# [Aim of the exercise]
Tally the lines below that contain "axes" and reply with only the tally.

######

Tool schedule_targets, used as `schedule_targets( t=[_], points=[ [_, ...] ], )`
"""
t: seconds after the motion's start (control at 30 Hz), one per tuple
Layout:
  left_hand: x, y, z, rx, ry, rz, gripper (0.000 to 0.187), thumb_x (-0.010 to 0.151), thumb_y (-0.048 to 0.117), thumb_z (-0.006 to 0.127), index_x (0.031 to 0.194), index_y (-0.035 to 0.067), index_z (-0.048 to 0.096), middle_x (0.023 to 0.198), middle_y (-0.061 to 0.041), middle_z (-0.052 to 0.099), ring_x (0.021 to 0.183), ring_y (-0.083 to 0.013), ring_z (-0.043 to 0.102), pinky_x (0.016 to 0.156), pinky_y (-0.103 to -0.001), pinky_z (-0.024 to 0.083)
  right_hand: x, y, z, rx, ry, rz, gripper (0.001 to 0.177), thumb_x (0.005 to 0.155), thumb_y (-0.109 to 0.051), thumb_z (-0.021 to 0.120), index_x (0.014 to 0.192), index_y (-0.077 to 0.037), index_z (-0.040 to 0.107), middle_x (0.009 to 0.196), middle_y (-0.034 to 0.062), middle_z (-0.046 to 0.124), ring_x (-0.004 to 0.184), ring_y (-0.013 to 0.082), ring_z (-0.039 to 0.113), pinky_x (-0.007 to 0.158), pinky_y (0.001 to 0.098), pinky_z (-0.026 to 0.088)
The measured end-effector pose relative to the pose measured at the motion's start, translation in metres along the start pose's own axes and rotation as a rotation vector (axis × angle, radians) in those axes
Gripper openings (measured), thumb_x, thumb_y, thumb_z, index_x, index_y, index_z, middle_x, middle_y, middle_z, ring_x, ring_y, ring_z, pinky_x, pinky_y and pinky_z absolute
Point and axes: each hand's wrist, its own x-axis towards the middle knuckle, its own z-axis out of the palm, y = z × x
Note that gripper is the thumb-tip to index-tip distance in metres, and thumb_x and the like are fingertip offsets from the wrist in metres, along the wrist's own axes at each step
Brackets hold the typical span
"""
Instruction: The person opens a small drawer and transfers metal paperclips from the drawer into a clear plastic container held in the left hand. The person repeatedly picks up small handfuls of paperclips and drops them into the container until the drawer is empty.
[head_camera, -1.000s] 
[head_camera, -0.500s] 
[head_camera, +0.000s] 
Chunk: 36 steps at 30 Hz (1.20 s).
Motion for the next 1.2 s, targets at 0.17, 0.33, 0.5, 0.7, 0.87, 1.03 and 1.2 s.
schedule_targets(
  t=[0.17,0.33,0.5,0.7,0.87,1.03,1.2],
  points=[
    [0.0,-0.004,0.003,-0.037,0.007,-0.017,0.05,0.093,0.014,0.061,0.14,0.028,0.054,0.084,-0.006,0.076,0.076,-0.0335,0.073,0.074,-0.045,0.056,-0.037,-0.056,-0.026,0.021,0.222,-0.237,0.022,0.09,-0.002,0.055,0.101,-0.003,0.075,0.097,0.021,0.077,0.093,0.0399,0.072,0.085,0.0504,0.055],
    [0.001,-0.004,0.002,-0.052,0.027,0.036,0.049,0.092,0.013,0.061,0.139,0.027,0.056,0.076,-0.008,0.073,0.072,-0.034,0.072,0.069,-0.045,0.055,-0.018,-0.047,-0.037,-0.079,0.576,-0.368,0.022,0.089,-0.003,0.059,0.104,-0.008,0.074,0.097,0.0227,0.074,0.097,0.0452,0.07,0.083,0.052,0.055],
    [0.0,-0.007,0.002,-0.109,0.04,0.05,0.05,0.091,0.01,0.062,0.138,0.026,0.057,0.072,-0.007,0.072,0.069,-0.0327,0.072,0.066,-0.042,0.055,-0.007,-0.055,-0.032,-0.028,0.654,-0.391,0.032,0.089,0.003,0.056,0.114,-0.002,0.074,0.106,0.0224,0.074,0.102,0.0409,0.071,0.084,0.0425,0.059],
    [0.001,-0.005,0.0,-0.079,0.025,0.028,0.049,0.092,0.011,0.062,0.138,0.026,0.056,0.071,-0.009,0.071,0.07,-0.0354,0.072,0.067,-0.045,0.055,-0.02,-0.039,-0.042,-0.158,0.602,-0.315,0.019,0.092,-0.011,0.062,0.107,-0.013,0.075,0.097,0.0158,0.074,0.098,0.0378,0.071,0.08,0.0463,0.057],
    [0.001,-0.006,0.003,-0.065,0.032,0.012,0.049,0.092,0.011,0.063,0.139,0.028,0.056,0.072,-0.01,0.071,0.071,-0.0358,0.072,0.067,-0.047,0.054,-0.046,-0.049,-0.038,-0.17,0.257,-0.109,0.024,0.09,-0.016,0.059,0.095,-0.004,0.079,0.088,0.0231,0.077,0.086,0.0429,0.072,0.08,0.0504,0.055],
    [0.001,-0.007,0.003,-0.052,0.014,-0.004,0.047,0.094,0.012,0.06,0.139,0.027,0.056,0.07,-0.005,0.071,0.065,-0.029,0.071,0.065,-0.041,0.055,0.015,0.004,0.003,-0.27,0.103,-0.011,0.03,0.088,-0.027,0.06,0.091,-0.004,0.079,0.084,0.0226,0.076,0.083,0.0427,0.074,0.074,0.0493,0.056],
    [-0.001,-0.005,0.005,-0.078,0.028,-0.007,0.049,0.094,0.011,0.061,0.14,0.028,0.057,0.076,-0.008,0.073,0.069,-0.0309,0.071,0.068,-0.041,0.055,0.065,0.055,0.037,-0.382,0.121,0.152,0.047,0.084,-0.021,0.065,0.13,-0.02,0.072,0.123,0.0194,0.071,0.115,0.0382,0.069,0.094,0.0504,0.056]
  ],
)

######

# [Output of the exercise]
3